Specifically, if the motion trajectory of the mobile robot 100 does not meet the preset requirement, the motion path is re-planned by changing the moving direction of the mobile robot 100 until the motion trajectory of the mobile robot 100 is not too concentrated; the camera server 400 controls whether the camera collects the motion trail image sequence of the optical calibration device 110 according to whether the motion trail of the mobile robot 100 meets a preset requirement, if so, the camera server 400 controls the camera to shoot, otherwise, the shooting is not started, so that the energy consumption is saved.

The camera system 300 includes a plurality of optical motion capture cameras disposed in the motion space, which may be infrared cameras, and may be in communication connection with the camera server 400 through a wired or wireless connection, and during the movement of the mobile robot 100, the optical motion capture cameras emit infrared light and are reflected by the reflective balls on the optical calibration device 110, so as to collect the motion images of the optical calibration device 110, and transmit the motion images to the camera server 400.

The camera server 400 is communicatively connected to the path control terminal 200 and the camera system 300. When the camera server 400 receives a camera turn-off instruction sent by the path control terminal 200, the camera turn-off instruction is sent to the camera system 300 to control the optical motion capture camera in the camera system 300 to stop working, so that energy consumption is saved; when the camera server 400 receives the moving image transmitted by the camera system 300, the moving image is transmitted to the data processing terminal 500, so that the data processing terminal 500 calibrates each camera in the camera system 300 according to the moving image.

The data processing terminal 500 may be a smartphone, a tablet computer, or a server, which is in communication connection with the camera server 400. The data processing terminal 500 is configured to perform camera calibration on the optical motion capture camera according to the motion image, that is, calculate camera parameters of the optical motion capture camera. The specific calculation method may be: firstly, the three-dimensional track coordinates of the reflective ball 113 on the optical calibration device 110 are calculated according to the moving image, and then the position and the direction of each optical motion capture camera in the camera system 300 are generated according to the three-dimensional track coordinates, so that the calibration is completed.
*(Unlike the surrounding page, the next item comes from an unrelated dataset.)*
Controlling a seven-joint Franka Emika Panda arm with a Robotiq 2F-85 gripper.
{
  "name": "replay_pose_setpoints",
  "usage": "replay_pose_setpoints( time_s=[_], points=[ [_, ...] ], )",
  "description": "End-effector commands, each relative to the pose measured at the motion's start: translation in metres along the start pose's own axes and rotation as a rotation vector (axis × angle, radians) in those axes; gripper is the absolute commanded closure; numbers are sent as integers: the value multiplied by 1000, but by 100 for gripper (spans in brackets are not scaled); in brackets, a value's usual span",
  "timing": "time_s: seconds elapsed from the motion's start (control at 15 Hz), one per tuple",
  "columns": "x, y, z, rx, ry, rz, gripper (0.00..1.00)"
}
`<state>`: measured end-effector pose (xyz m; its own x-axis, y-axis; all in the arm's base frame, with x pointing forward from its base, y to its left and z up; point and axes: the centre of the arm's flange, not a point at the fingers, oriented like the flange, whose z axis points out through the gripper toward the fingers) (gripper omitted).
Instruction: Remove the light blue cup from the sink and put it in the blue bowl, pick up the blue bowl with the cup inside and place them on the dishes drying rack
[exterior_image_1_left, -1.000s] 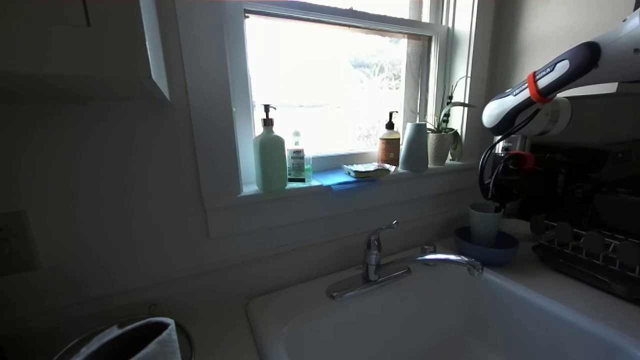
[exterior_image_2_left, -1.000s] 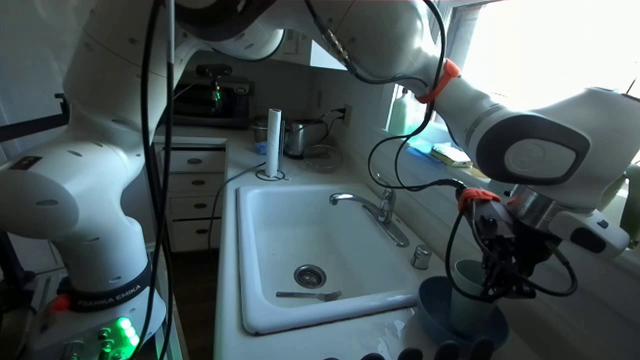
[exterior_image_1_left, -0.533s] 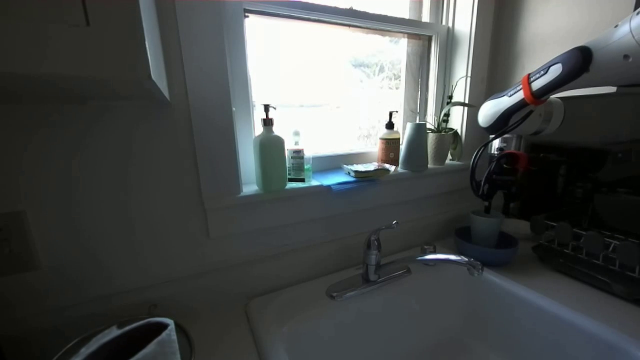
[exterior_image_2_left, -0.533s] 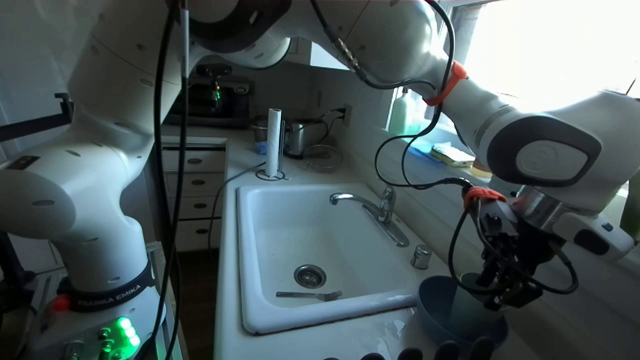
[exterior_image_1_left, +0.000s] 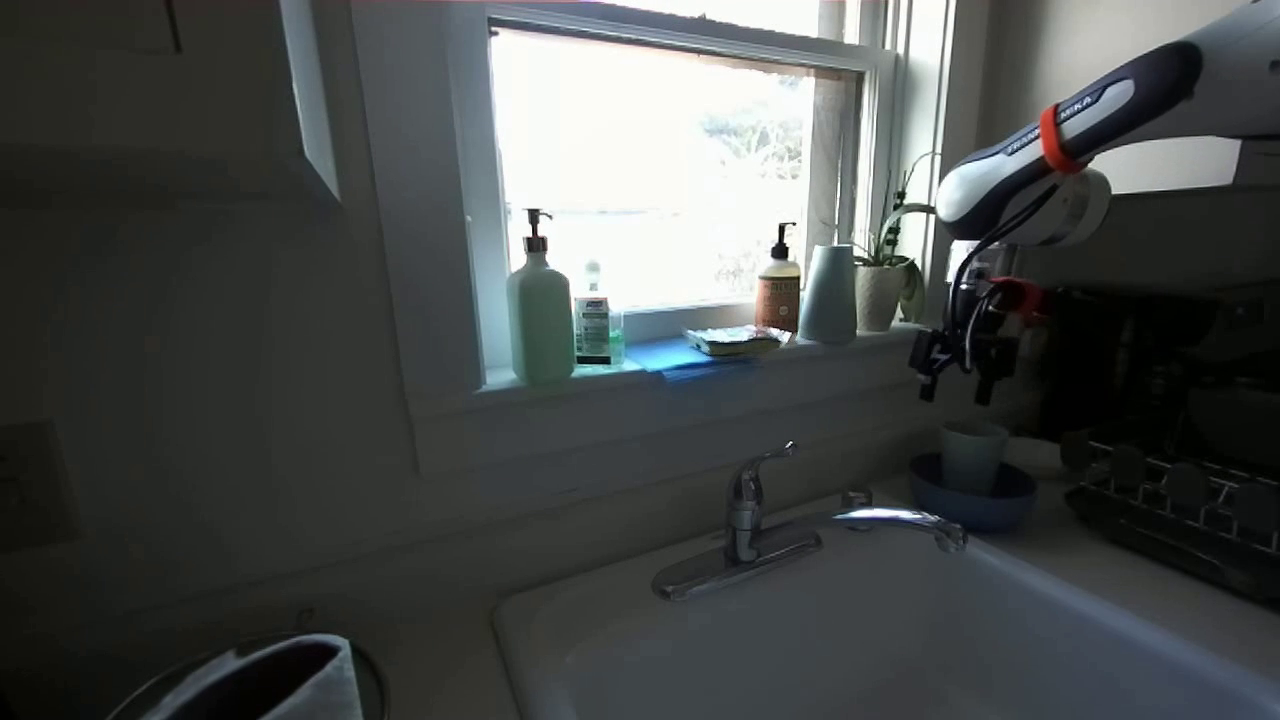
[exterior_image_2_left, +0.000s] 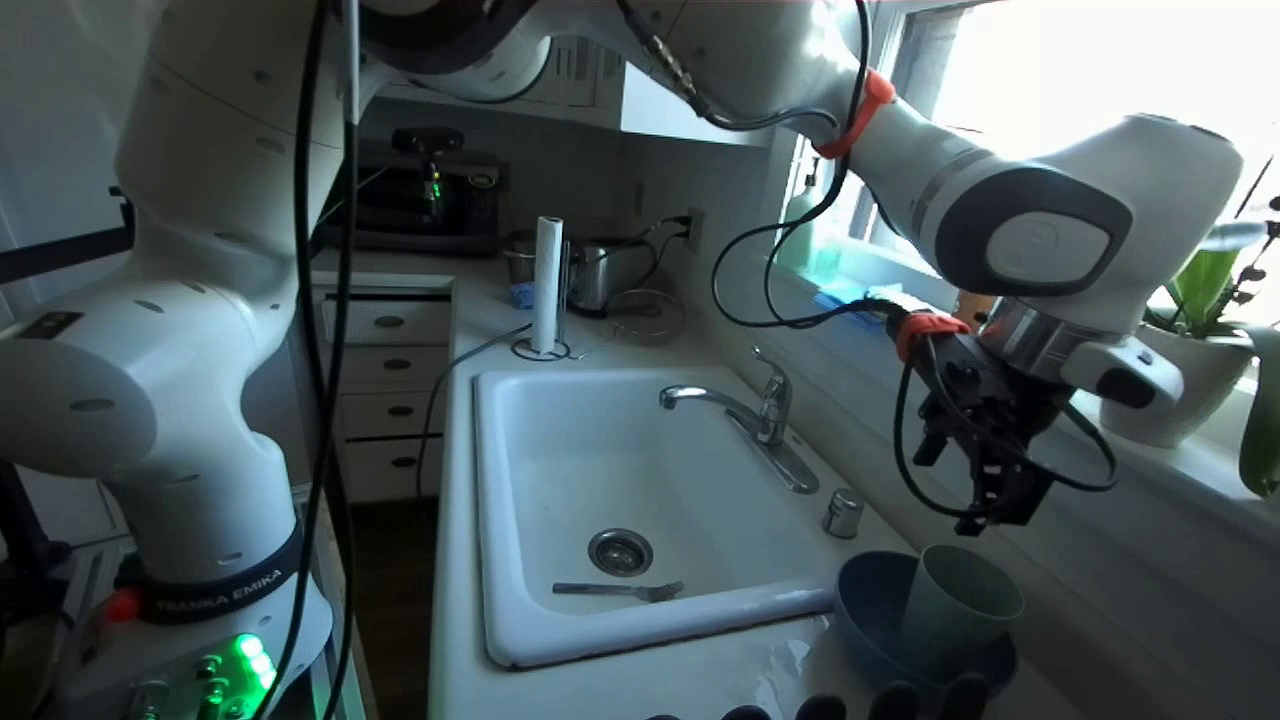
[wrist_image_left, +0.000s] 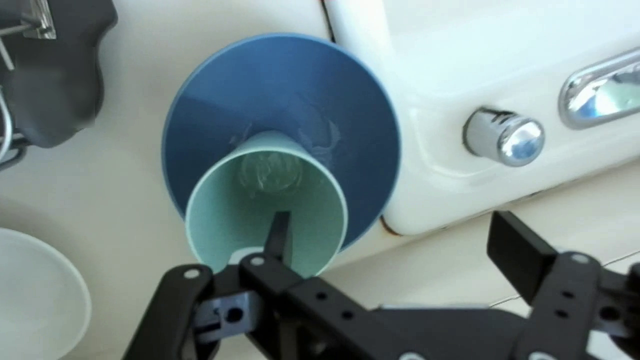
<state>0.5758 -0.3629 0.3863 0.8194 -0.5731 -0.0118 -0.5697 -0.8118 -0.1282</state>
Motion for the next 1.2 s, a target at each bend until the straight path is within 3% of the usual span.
replay_pose_setpoints(
  time_s=[0.0,0.53,0.93,1.0,1.07,1.13],
  points=[
    [-36,-19,21,15,-70,-189,0],
    [-71,-26,97,7,-195,-596,0],
    [-74,-24,115,-60,-154,-777,0],
    [-74,-23,119,-68,-149,-794,2],
    [-74,-23,120,-71,-146,-810,26],
    [-75,-22,122,-69,-141,-821,26]
  ],
)
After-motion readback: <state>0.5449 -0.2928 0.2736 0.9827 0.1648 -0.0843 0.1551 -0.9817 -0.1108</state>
Further, the mobile robot 100 includes an environmental data collection device, a wireless transmission device, a sweeping path generation device, and a robot driving device, which are sequentially connected in a communication manner, and the robot driving device is connected in a communication manner with the path control terminal. Wherein:

when the mobile robot 100 moves in the calibration site according to the preset sweeping path, the environment data acquisition device is used for acquiring the environment data of the calibration site and sending the environment data to the wireless transmission device;

the wireless transmission device is used for receiving the environmental data and sending the environmental data to the sweeping path generating device;

the sweeping path generating device is used for generating an actual moving path according to the environment data and sending the actual moving path to the robot driving device and the path control terminal, so that the robot generates the actual moving path according to the actual surrounding environment;

the robot driving device is used for driving the mobile robot to move in a calibration field according to an actual moving path, for example, when the mobile robot touches an obstacle and the like in a preset sweeping path, the robot can avoid the obstacle according to the actual moving path; the robot driving device is also used for receiving the path changing instruction sent by the path control terminal and driving the mobile robot to move in the calibration field according to the changed path according to the path changing instruction. It should be understood that, after the sweep path generating device generates the actual moving path, the actual moving path is sent to the robot driving device and the path control terminal, so that the driving device can drive the mobile robot to successfully avoid the obstacle and the like according to the actual moving path, and meanwhile, after the path control terminal receives the actual moving path signal, the path control terminal controls the mobile robot to move by judging whether the actual moving path meets the preset requirement or not. Specifically, for example, when the actual environment field includes a plurality of obstacles, and the mobile robot avoids the obstacles for a plurality of times to cause a dense movement path or a repeated roundabout movement path, it may be determined that the movement path is too concentrated, which indicates that the actual movement path does not meet the preset requirement, where the dense degree of the movement path may be understood as that the number of times of occurrence of the reflective balls captured by the camera in a certain area exceeds a preset threshold; when the fact that the actual moving path does not meet the preset requirement is received, the path control terminal sends a path changing instruction to the robot driving device, so that the robot driving device drives the mobile robot to move in the calibration field according to the path which meets the preset requirement after changing according to the path changing instruction, and therefore accuracy of camera calibration is improved.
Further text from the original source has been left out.